All The Empty Short Film

On man, this is going to be a hard one, and I planned to do five novels you can use as an advent novel. The idea is to open a chapter every day and read it, and by the 25th, you’ll have read a whole book. Books have nothing to do with this post, but I wanted to show you, as the writer, how wide the human thought process can be. In a way, I’m trying to soften the blow of my views as a viewer of this short film. I’m talking about  All the Empty Rooms, which was recently added to Netflix.

 All the Empty Rooms starts with a reporter, Steve Hartman, whose stories are typically the feel-good stories to end on a good note. He decided to call his friend documentarian Joshua Seftel. With the words, I’m doing a story about the empty bedrooms of children who’ve been killed in school shootings, and I wonder if there might be a documentary film in all of this.” This was the birth of this project.
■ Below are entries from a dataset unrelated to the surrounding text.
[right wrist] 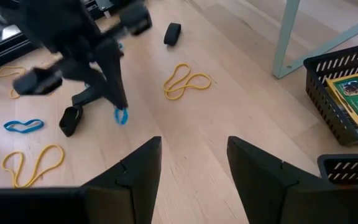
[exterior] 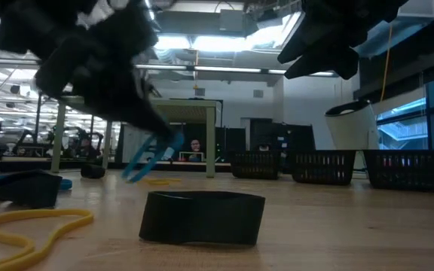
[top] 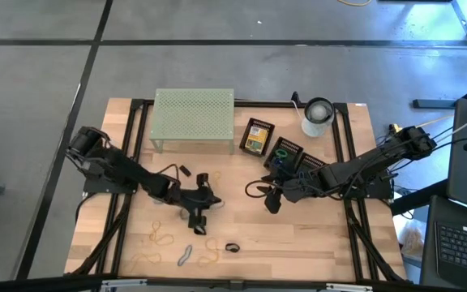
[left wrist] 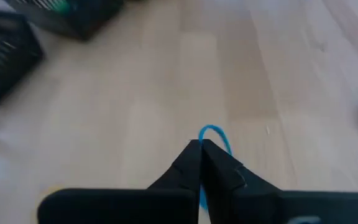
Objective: Pick & Place Office Desk Supplies
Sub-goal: Put the blue rubber band into the bottom black bin
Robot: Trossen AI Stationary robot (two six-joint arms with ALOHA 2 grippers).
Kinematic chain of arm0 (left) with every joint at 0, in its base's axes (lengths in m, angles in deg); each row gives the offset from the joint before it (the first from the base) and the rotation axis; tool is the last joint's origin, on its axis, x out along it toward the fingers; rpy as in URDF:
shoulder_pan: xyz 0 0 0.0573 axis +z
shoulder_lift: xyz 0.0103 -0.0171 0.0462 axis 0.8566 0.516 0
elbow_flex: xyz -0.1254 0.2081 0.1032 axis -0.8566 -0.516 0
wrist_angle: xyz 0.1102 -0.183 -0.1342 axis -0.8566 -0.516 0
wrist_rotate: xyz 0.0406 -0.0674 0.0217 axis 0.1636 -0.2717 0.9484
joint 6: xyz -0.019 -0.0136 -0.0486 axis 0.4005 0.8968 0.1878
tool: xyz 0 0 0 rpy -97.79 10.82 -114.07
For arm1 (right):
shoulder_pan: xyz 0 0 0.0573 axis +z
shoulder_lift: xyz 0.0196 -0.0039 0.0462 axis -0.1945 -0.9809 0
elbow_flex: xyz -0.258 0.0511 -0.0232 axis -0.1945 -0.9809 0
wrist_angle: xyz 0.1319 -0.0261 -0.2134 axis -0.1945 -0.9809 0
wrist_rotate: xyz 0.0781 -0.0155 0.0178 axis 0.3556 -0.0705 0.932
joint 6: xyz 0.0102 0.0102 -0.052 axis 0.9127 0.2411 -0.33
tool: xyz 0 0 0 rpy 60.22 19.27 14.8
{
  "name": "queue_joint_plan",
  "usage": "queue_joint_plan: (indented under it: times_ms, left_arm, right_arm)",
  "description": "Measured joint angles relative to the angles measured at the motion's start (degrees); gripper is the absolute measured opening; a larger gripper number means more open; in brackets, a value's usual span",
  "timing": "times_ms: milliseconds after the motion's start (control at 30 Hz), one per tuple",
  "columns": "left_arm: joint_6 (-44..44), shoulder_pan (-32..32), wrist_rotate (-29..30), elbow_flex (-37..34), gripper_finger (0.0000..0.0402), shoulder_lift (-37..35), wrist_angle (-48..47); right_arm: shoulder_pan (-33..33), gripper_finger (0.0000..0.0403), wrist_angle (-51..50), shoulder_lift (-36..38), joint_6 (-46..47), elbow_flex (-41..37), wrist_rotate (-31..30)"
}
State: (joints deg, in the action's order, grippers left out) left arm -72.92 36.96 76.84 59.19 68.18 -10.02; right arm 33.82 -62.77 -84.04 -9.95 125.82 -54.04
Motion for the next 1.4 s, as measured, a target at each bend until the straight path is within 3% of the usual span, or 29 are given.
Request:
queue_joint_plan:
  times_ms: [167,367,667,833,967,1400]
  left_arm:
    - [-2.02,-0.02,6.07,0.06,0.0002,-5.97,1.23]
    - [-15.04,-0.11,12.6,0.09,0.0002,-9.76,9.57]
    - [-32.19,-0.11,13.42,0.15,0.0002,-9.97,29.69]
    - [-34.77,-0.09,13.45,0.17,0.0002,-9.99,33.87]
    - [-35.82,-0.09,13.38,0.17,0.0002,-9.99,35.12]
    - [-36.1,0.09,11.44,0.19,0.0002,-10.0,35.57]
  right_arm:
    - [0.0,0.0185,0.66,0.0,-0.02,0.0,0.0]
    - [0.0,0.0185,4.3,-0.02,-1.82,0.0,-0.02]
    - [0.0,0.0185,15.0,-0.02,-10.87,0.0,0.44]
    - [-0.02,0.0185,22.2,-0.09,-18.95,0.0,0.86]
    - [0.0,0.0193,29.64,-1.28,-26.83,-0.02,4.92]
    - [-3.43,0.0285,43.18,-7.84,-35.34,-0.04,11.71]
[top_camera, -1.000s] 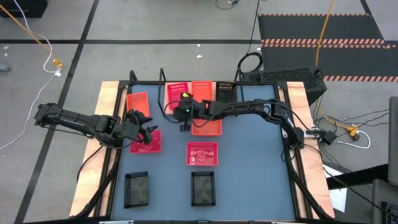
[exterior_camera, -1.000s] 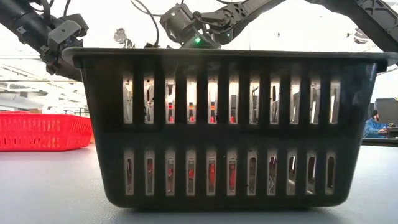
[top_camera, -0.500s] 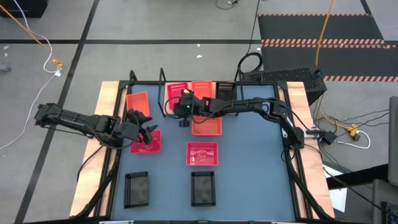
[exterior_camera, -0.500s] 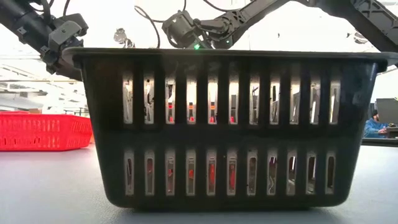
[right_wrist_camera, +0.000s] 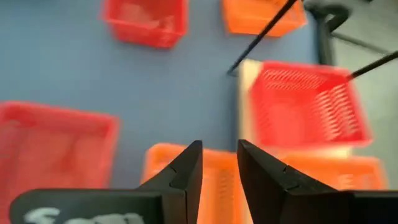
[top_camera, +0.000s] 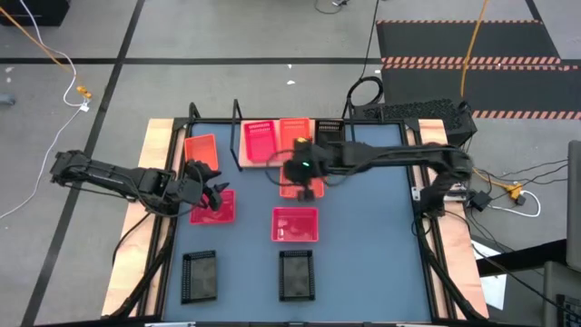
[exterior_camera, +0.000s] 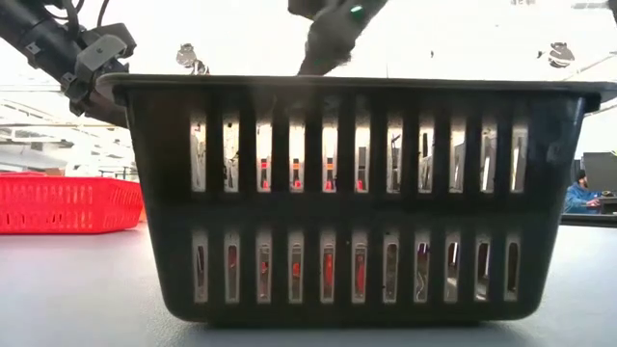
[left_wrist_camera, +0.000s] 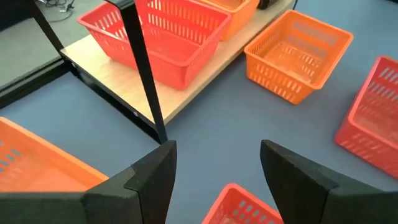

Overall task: Stack baskets on shelf by color
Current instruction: Stack the right black basket on top of the black basket on the shelf

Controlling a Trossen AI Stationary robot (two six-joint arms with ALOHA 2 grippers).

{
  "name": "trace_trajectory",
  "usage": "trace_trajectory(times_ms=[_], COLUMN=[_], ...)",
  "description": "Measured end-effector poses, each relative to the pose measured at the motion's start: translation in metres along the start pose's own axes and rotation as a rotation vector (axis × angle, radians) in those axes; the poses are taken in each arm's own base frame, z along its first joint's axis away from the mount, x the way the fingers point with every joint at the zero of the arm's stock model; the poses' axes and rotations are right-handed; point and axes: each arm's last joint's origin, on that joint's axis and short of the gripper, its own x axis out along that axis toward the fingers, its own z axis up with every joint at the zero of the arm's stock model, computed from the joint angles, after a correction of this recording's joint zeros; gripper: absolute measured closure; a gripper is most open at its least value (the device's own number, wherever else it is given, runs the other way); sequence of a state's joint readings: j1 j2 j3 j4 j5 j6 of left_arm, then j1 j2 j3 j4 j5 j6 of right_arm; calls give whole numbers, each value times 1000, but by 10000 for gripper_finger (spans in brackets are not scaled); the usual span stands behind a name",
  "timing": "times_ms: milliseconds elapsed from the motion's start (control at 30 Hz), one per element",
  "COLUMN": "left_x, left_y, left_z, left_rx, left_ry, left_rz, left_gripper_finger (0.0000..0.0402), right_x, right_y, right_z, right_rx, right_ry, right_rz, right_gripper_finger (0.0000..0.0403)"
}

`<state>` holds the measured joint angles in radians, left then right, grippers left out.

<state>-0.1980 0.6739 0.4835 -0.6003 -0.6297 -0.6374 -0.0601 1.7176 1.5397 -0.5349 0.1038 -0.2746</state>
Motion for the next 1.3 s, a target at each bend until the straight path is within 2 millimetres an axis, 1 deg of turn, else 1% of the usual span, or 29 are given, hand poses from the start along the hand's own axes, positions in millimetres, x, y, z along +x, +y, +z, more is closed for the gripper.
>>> trace_trajectory(times_ms=[33, 133, 233, 300, 400, 500, 600, 733, 833, 867, 933, 1033, 1100, 1167, 1300], left_x=[0, 1, 4, 7, 11, 14, 17, 19, 21, 22, 23, 27, 28, 30, 33], left_y=[0, -4, -10, -14, -21, -26, -30, -33, -34, -34, -36, -37, -38, -39, -40], left_z=[0, 0, 0, 1, 4, 8, 10, 10, 9, 8, 7, 4, 3, 2, 0], left_rx=[-4, -26, -22, -10, 26, 60, 92, 110, 103, 100, 101, 111, 118, 126, 145], left_ry=[0, -4, -7, -20, -46, -77, -97, -104, -91, -86, -72, -48, -40, -30, -17], left_rz=[-3, -17, -31, -40, -54, -71, -80, -91, -85, -84, -89, -92, -88, -82, -75], left_gripper_finger=[170, 170, 170, 170, 170, 170, 170, 170, 170, 170, 170, 170, 170, 170, 170], right_x=[-7, -19, -27, -32, -38, -41, -41, -35, -28, -26, -22, -14, -8, -2, 3], right_y=[7, 25, 36, 41, 46, 50, 53, 63, 83, 91, 110, 131, 140, 144, 146], right_z=[-8, -39, -75, -98, -127, -143, -147, -143, -136, -134, -133, -132, -129, -124, -116], right_rx=[16, 28, 6, -61, -201, -286, -304, -283, -230, -243, -331, -492, -540, -561, -573], right_ry=[-17, -51, -48, -22, 14, 22, 14, -74, -163, -182, -195, -223, -250, -270, -289], right_rz=[6, 5, -24, -15, -11, -3, 35, 251, 452, 502, 548, 539, 489, 441, 434], right_gripper_finger=[309, 309, 309, 309, 309, 309, 310, 310, 310, 310, 310, 310, 310, 310, 310])
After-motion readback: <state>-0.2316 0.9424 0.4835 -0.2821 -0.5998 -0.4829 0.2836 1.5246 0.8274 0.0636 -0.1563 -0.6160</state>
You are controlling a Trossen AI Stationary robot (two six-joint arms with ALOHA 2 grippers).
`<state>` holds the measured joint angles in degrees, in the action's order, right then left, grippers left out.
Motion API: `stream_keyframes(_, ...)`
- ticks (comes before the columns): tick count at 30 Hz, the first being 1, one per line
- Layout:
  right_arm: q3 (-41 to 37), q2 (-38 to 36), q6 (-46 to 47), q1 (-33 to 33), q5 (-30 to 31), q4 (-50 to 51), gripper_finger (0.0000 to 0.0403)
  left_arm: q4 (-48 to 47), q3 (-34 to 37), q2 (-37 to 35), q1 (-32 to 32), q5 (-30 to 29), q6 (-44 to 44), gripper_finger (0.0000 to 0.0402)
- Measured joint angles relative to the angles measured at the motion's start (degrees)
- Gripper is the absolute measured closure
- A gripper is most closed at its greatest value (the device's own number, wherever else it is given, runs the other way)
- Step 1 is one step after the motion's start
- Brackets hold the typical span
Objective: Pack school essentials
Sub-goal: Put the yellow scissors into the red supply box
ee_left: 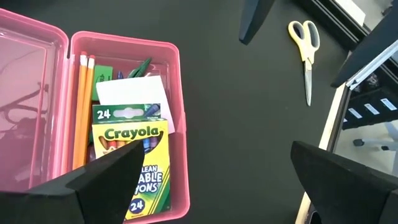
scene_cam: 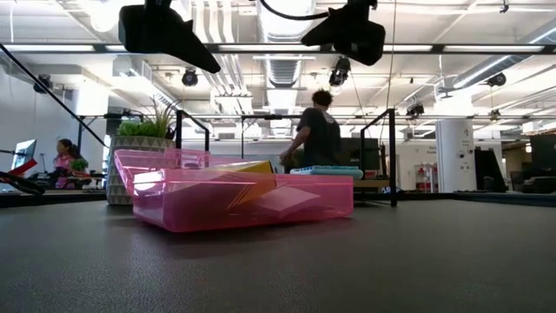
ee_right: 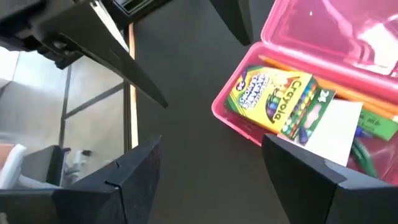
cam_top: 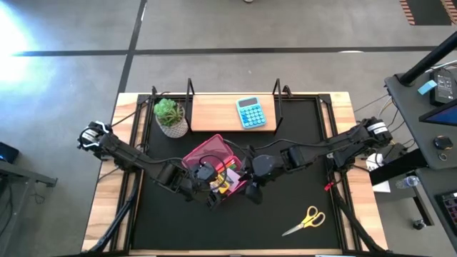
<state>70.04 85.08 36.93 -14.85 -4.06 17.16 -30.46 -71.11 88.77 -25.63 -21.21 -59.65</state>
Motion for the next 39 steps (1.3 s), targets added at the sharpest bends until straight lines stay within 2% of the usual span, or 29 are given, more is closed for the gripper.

Something that touched me was Joshua Seftel, who has a morning routine with his daughter to capture a daily photo, while in a few minutes he will go to families who can’t do that with theirs.

They all lost their kids to the hands of a school shooter, someone they had never seen before, who will be the last one they will ever see in this world or worse, a classmate with whom they shared emotions and thoughts. We view the stories of children who left the physical world way too soon, in a place where they should have been safe, in a place where they should have been guided to their dreams. In the end, each family is given a photo album, with the bedroom of their child left in a timeless state to tell the story. In an article which came out last month, there were 159 school shootings in the USA alone.